[Records to use Boundary: Start]
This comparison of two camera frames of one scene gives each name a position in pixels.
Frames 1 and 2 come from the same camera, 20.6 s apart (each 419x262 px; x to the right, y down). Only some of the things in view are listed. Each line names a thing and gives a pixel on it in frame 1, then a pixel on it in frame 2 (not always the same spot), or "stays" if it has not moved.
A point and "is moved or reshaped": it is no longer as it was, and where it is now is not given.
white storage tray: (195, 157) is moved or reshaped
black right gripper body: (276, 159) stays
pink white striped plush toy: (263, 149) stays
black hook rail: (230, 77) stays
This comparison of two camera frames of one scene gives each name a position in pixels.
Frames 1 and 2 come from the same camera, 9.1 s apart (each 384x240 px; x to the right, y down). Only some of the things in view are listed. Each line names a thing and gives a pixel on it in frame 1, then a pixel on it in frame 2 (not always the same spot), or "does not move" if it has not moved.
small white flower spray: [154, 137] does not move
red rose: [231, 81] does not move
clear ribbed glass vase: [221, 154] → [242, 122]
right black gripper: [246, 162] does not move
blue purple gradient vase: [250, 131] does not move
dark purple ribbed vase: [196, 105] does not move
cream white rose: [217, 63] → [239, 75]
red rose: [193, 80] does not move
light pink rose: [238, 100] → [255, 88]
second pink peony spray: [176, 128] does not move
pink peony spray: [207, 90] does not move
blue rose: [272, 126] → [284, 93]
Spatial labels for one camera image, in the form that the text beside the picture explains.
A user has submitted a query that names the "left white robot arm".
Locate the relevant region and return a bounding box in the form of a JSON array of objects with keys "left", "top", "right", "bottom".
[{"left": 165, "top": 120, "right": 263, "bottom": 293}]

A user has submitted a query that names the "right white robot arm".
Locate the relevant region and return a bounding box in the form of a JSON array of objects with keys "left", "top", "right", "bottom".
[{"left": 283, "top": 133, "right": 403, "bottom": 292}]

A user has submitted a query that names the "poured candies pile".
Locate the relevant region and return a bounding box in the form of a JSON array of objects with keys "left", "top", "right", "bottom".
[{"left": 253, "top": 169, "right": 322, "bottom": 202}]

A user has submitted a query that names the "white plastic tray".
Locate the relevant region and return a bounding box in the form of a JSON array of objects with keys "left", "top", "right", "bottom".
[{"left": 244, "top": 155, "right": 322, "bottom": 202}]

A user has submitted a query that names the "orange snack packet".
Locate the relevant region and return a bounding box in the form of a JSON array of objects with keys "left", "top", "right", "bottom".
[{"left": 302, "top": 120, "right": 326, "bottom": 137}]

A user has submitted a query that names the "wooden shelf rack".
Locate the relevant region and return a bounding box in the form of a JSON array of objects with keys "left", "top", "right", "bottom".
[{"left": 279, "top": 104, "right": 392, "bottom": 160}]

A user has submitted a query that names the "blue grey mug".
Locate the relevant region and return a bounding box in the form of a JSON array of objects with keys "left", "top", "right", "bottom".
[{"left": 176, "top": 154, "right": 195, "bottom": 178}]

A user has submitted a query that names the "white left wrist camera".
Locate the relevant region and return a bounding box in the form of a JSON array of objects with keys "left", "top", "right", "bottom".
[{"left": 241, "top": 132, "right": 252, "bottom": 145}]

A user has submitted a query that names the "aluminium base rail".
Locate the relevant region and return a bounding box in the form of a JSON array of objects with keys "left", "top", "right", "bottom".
[Records to use Boundary: End]
**Work to complete**
Copy out each line of the records character for character.

**Response to this task**
This comparison of two camera frames of one scene gives each name a position in pixels.
Frames 1 and 2 come from the same camera, 20.6 s apart (each 419x262 px; x to the right, y down). Only some of the things in view are listed. Each line names a thing and gives a pixel on it in frame 1, then a pixel on it in frame 2 (not always the same spot), or "stays" if it has not moved.
A point and "is moved or reshaped": it is no longer as it was, and where it is now is not given.
white storage tray: (195, 157) is moved or reshaped
black right gripper body: (276, 159) stays
pink white striped plush toy: (263, 149) stays
black hook rail: (230, 77) stays
This comparison of two camera frames of one scene gives each name a position in pixels.
Frames 1 and 2 come from the same camera, 9.1 s apart (each 384x240 px; x to the right, y down). Only some of the things in view are listed. Each line names a thing and gives a pixel on it in frame 1, then a pixel on it in frame 2 (not always the same spot), or "does not move" if it has not moved.
small white flower spray: [154, 137] does not move
red rose: [231, 81] does not move
clear ribbed glass vase: [221, 154] → [242, 122]
right black gripper: [246, 162] does not move
blue purple gradient vase: [250, 131] does not move
dark purple ribbed vase: [196, 105] does not move
cream white rose: [217, 63] → [239, 75]
red rose: [193, 80] does not move
light pink rose: [238, 100] → [255, 88]
second pink peony spray: [176, 128] does not move
pink peony spray: [207, 90] does not move
blue rose: [272, 126] → [284, 93]
Spatial labels for one camera image, in the form that the text beside the picture explains.
A user has submitted a query that names the "left white robot arm".
Locate the relevant region and return a bounding box in the form of a JSON array of objects with keys "left", "top", "right", "bottom".
[{"left": 165, "top": 120, "right": 263, "bottom": 293}]

A user has submitted a query that names the "right white robot arm".
Locate the relevant region and return a bounding box in the form of a JSON array of objects with keys "left", "top", "right", "bottom".
[{"left": 283, "top": 133, "right": 403, "bottom": 292}]

A user has submitted a query that names the "poured candies pile".
Locate the relevant region and return a bounding box in the form of a JSON array of objects with keys "left", "top", "right", "bottom".
[{"left": 253, "top": 169, "right": 322, "bottom": 202}]

A user has submitted a query that names the "white plastic tray".
Locate the relevant region and return a bounding box in the form of a JSON array of objects with keys "left", "top", "right", "bottom".
[{"left": 244, "top": 155, "right": 322, "bottom": 202}]

A user has submitted a query that names the "orange snack packet".
Locate the relevant region and return a bounding box in the form of a JSON array of objects with keys "left", "top", "right", "bottom".
[{"left": 302, "top": 120, "right": 326, "bottom": 137}]

A user has submitted a query that names the "wooden shelf rack".
Locate the relevant region and return a bounding box in the form of a JSON array of objects with keys "left", "top", "right", "bottom".
[{"left": 279, "top": 104, "right": 392, "bottom": 160}]

A user has submitted a query that names the "blue grey mug".
Locate the relevant region and return a bounding box in the form of a JSON array of objects with keys "left", "top", "right", "bottom".
[{"left": 176, "top": 154, "right": 195, "bottom": 178}]

A user has submitted a query that names the "white left wrist camera".
Locate the relevant region and return a bounding box in the form of a JSON array of objects with keys "left", "top", "right", "bottom".
[{"left": 241, "top": 132, "right": 252, "bottom": 145}]

A user has submitted a query that names the "aluminium base rail".
Locate the relevant region and return a bounding box in the form of a JSON array of objects with keys "left", "top", "right", "bottom".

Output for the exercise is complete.